A decrease of a factor of 2 in the weight of the batteries seems achievable within ten years, but a factor of 4 could take 20 years. Never mind, we can always add an ultra light and ultra efficient range extender that uses advanced biofuel (next section).
Such a range extender is currently in development by the company Liquid Piston, and I mentioned it recently in my post of December 19, 2016. Much lighter than a traditional thermal engine, the rotary engines of this company are 30% more efficient than a diesel engine!
Advanced biodiesel that emits significantly less GHG
The Finnish company Neste has developed a synthetic diesel fuel made from vegetable oils, very similar to petroleum diesel. This new advanced biodiesel can mix in all proportions with petroleum diesel, up to 100% biodiesel, and presents no problem in very cold weather, which is not the case with traditional biodiesel. In addition, no modification should be made to the engines of the vehicles. This is called a drop-in biofuel in English literature. Finally, this advanced biofuel from Neste burns cleaner and allows greenhouse gases (GHGs) to be reduced by up to 90%, according to a recent article by Green Car Congress.
In addition, in the electronic magazine Les Affaires, François Normand told us, on January 17, 2017, of a $ 1 billion project to establish a biorefinery in La Tuque, Quebec, in 2023. It would produce advanced biodiesel from forest residues, with the Neste process, which is a partner. A non-profit organization, Bioenergy La Tuque (BELT) was set up to pilot this project.
Instead of using vegetable oil from oleaginous plants or recycled vegetable oils (food industry), we would produce bio-oil using a portable pyrolytic reactor which would be moved over the countless kilometers of roads wood of the region (the city of La Tuque is as big as Belgium). It is the bio-oil that would be sent to the biorefinery, thereby greatly reducing the costs of biomass collection. They are in preliminary studies which should lead to a pilot biorefinery possibly if the preliminary results are conclusive. Then, we would build a commercial factory in La Tuque, for 2023 if all goes well.
New ultra-resistant and ultra-light materials
If we manage to reduce the weight of the structure of the NVE, it is the equivalent of reducing the weight of the batteries. However, MIT researchers have just announced the discovery of a new graphene material structured in a three-dimensional network, which is 20 times lighter than steel and 10 times more resistant! If we manage to produce it on a large scale at a competitive price, it is a real revolution on the horizon, especially for aeronautics.

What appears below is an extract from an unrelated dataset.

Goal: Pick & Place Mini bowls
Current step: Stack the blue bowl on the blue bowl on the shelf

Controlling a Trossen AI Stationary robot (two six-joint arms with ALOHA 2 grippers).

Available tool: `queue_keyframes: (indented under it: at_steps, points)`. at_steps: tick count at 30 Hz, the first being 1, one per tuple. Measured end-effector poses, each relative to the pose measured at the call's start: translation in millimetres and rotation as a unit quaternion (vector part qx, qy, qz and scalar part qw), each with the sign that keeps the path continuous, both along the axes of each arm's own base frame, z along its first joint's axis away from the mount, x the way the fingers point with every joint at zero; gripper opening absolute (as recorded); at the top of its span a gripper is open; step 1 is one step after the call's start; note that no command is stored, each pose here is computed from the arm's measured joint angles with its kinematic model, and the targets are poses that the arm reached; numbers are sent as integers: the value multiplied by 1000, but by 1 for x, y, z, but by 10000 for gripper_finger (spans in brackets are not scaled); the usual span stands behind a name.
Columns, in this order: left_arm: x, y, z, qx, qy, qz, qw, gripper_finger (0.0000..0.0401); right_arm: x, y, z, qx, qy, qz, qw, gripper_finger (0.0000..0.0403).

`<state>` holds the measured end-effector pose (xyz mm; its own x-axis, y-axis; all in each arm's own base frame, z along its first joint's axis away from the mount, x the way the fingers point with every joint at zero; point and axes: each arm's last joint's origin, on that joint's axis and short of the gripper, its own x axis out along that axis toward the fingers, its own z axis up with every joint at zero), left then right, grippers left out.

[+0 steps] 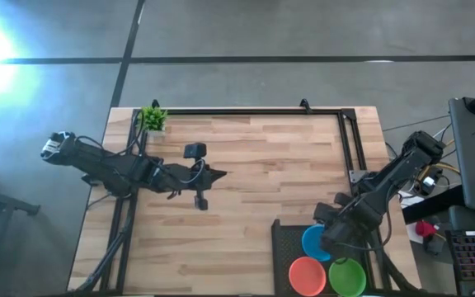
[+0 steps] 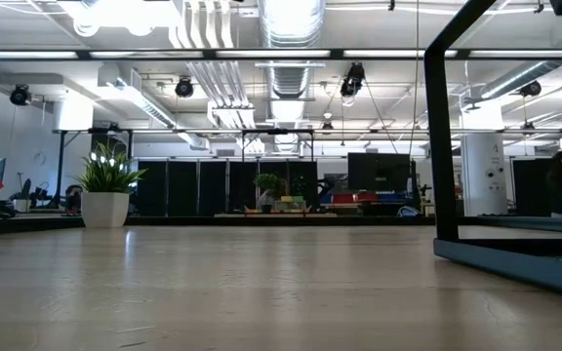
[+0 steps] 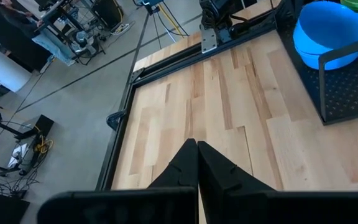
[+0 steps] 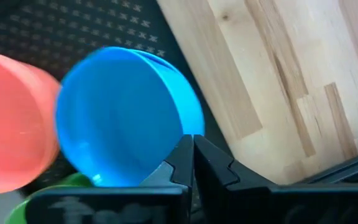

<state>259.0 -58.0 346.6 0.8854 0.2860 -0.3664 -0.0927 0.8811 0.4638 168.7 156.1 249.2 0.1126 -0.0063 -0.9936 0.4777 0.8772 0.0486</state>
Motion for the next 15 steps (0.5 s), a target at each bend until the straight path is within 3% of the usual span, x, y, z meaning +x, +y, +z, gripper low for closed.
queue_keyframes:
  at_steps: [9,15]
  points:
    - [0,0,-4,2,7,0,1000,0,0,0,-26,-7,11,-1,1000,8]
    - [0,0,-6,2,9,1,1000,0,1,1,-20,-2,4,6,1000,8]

What MIT researchers knew at the outset was the importance of the shape of materials to increase their mechanical resistance, in addition to their intrinsic resistance of course. For example, a sheet of paper offering very little structural resistance, sees this resistance increase a lot if you roll it. Similarly, a flat steel sheet is much less resistant than a corrugated sheet. They therefore looked for 3D shapes offering the greatest resistance. To help them in this process, the researchers produced several plastic shapes using a 3D printer and tested their resistance. The illustration below shows one of the most promising forms they have tested.
Conclusion
In summary, the use of a range extender 30% more efficient than a diesel engine, which would consume advanced biodiesel emitting much less GHG (over its life cycle), for 30% to 50% of the kilometers ( the rest of the mileage would be electric), is a solution that would make NVE functional with only a reduction by a factor of two in the weight of current Li-ion batteries, within 10 to 15 years. Especially if you use ultra-light and ultra-resistant materials.
We should also not forget that we are targeting rapid intercity public transportation and that the fact of consuming a little advanced biofuel for part of the kilometers offers a perfectly acceptable transitional alternative. Besides a range extender offers redundancy for the electricity source, which increases safety.